I was never a soldier, thought Bean. He tried to imagine himself the way he had been in Battle School, strapping on cut-down flashsuit pieces that never fit him right. He always looked like somebody's pet monkey dressed up as a human for the joke of it. Like a toddler who got clothes out of his big brother's dresser. The man in front of him, that's what Bean wanted to be when he grew up. But try as he might, he could never imagine himself actually being big. No, not even being full size. He would always be looking up at the world. He might be male, he might be human, or at least humanesque, but he would never be a manly. No one would ever look at him and say, Now, that's a man.

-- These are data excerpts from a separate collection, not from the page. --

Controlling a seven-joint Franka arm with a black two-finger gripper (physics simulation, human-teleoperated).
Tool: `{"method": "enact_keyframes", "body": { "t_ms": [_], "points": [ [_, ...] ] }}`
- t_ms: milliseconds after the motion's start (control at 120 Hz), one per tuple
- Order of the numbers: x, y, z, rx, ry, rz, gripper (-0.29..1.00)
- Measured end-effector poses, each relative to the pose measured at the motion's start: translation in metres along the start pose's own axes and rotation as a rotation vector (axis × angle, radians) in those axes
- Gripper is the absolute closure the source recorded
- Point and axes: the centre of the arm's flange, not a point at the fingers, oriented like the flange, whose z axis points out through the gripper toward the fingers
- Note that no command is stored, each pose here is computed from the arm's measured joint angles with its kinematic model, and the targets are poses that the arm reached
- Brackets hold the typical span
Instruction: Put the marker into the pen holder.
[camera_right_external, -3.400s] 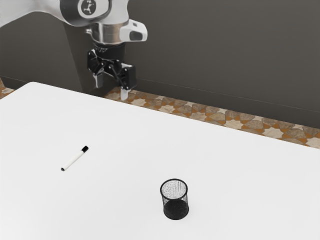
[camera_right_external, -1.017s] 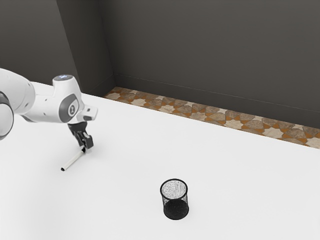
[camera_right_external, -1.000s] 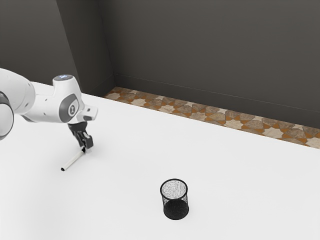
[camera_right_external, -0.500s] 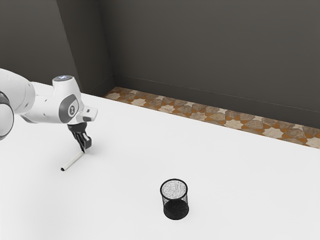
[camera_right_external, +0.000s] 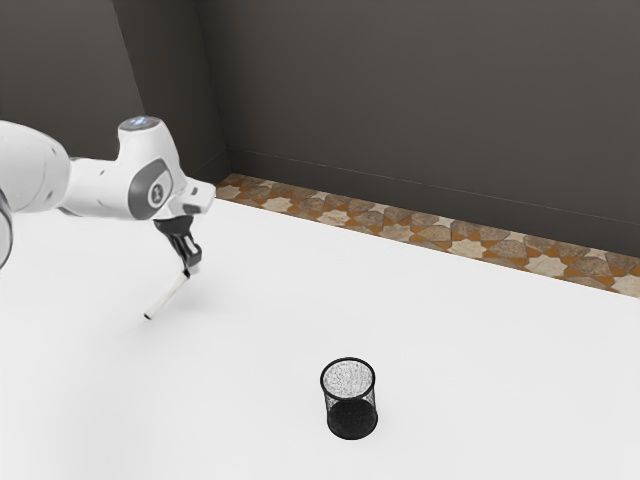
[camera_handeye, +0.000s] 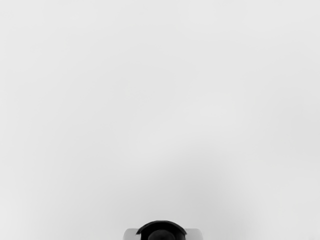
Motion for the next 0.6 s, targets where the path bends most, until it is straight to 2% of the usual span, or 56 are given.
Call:
{"method": "enact_keyframes", "body": {
  "t_ms": [133,283,417,600],
  "points": [
    [0.035,0.055,-0.072,0.041,0.073,0.094,0.72],
    [0.059,0.141,-0.142,0.063,0.153,0.211,0.73],
    [0.059,0.219,-0.200,0.062,0.222,0.304,0.73],
    [0.049,0.318,-0.214,0.018,0.219,0.416,0.74]
  ]
}}
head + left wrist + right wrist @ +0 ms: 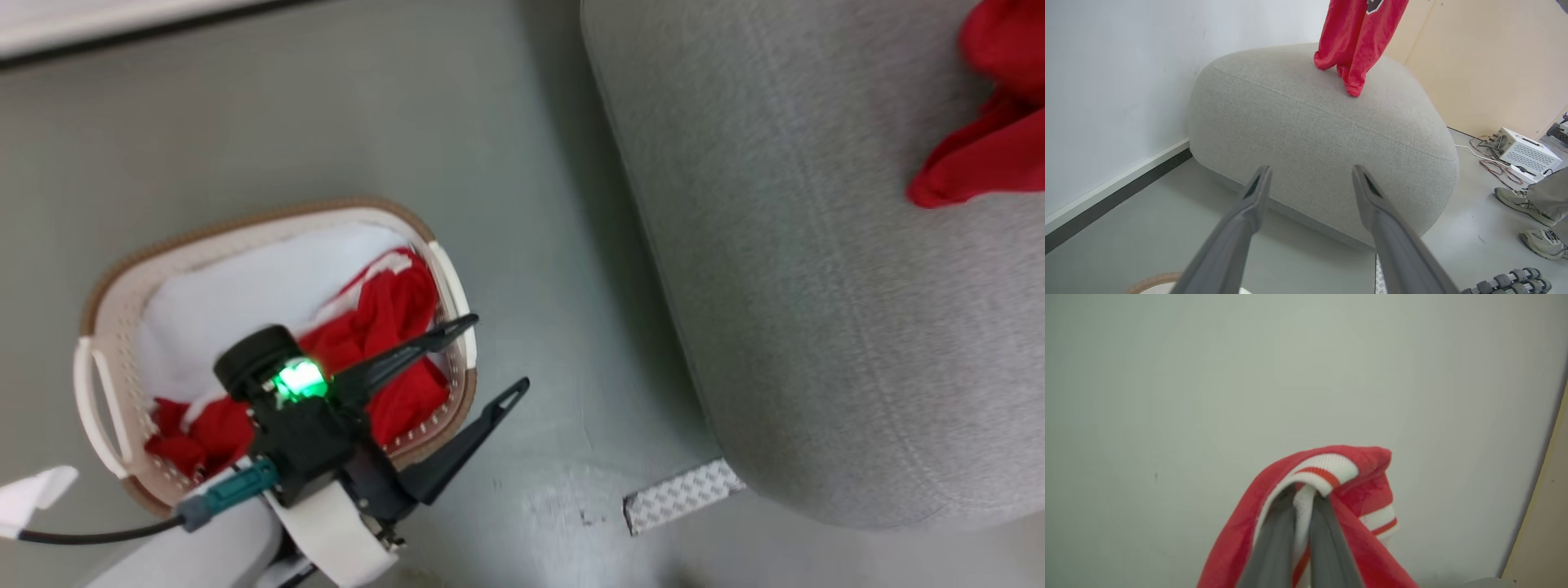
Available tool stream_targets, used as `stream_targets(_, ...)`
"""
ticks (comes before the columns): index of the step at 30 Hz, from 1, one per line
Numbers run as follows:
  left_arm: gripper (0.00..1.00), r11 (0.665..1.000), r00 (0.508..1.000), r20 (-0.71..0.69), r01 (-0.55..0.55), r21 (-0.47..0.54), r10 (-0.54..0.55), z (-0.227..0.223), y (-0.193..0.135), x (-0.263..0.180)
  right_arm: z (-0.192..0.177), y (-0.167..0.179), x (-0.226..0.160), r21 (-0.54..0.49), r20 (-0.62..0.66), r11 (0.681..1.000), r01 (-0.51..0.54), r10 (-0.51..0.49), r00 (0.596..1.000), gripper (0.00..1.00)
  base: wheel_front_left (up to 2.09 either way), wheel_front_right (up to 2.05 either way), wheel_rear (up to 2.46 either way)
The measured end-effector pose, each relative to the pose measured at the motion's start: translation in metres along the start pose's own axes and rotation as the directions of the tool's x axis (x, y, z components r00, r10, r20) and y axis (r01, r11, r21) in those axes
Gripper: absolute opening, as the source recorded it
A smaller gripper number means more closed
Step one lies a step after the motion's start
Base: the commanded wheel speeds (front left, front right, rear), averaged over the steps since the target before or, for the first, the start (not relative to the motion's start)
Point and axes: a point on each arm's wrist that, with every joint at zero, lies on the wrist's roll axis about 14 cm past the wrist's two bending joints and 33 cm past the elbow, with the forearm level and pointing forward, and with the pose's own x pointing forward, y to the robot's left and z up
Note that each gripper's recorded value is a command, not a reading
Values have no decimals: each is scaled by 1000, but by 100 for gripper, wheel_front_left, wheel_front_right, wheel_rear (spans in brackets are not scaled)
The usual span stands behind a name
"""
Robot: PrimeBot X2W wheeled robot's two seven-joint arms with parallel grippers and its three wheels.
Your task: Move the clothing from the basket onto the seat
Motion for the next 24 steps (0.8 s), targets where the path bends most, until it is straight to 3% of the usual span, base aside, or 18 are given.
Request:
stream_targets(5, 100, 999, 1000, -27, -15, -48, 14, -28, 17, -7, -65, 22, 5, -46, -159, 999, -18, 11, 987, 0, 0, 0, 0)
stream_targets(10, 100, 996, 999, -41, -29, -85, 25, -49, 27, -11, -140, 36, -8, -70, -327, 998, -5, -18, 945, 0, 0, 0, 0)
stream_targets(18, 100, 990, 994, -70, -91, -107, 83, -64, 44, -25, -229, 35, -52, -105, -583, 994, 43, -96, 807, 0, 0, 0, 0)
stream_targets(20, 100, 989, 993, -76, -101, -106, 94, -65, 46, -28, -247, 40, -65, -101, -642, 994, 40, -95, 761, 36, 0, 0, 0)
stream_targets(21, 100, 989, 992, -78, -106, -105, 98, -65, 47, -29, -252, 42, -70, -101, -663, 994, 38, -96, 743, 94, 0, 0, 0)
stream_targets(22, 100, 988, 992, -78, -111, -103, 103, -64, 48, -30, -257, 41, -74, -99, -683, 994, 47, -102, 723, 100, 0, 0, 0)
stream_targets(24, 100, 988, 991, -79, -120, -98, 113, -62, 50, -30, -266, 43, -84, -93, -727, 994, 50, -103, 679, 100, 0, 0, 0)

Then again, this soldier had never given orders that changed the course of history. Looking great in a uniform wasn't the only way to earn your place in the world.
Down the stairs, three flights, and then a pause for just a moment well back from the emergency exit while two of the soldiers came out and watched for the signal from the men in the IF chopper waiting thirty meters away. The signal came. Graff and Sister Carlotta led the way, still a brisk walk. They looked neither left nor right, just focused on the helicopter. They got in, sat down, buckled up, and the chopper tilted and rose from the grass and flew low out over the water.